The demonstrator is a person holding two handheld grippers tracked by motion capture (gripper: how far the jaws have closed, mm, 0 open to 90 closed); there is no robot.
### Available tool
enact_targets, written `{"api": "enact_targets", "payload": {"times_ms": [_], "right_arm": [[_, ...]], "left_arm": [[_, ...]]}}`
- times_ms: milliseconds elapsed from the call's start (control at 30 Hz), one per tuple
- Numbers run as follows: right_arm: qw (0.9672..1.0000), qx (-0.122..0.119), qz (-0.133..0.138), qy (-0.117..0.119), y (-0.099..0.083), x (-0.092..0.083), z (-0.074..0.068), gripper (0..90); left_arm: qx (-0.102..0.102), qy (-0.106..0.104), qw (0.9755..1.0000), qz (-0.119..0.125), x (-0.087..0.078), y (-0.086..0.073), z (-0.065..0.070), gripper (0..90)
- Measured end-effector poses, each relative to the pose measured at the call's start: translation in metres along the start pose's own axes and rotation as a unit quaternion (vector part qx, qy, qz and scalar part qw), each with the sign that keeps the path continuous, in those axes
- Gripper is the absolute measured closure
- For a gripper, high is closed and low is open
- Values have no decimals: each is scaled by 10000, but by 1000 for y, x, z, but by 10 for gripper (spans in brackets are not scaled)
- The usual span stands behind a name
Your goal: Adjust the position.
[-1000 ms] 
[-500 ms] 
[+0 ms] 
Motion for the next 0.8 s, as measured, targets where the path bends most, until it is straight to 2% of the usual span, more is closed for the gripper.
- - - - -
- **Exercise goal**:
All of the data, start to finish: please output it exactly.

- **Completed exercise**:
The demonstrator is a person holding two handheld grippers tracked by motion capture (gripper: how far the jaws have closed, mm, 0 open to 90 closed); there is no robot.
### Available tool
enact_targets, written `{"api": "enact_targets", "payload": {"times_ms": [_], "right_arm": [[_, ...]], "left_arm": [[_, ...]]}}`
- times_ms: milliseconds elapsed from the call's start (control at 30 Hz), one per tuple
- Numbers run as follows: right_arm: qw (0.9672..1.0000), qx (-0.122..0.119), qz (-0.133..0.138), qy (-0.117..0.119), y (-0.099..0.083), x (-0.092..0.083), z (-0.074..0.068), gripper (0..90); left_arm: qx (-0.102..0.102), qy (-0.106..0.104), qw (0.9755..1.0000), qz (-0.119..0.125), x (-0.087..0.078), y (-0.086..0.073), z (-0.065..0.070), gripper (0..90)
- Measured end-effector poses, each relative to the pose measured at the call's start: translation in metres along the start pose's own axes and rotation as a unit quaternion (vector part qx, qy, qz and scalar part qw), each with the sign that keeps the path continuous, in those axes
- Gripper is the absolute measured closure
- For a gripper, high is closed and low is open
- Values have no decimals: each is scaled by 10000, but by 1000 for y, x, z, but by 10 for gripper (spans in brackets are not scaled)
- The usual span stands behind a name
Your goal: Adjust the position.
[-1000 ms] 
[-500 ms] 
[+0 ms] 
Motion for the next 0.8 s, as measured, targets where the path bends most, until it is straight to 2% of the usual span, more is closed for the gripper.

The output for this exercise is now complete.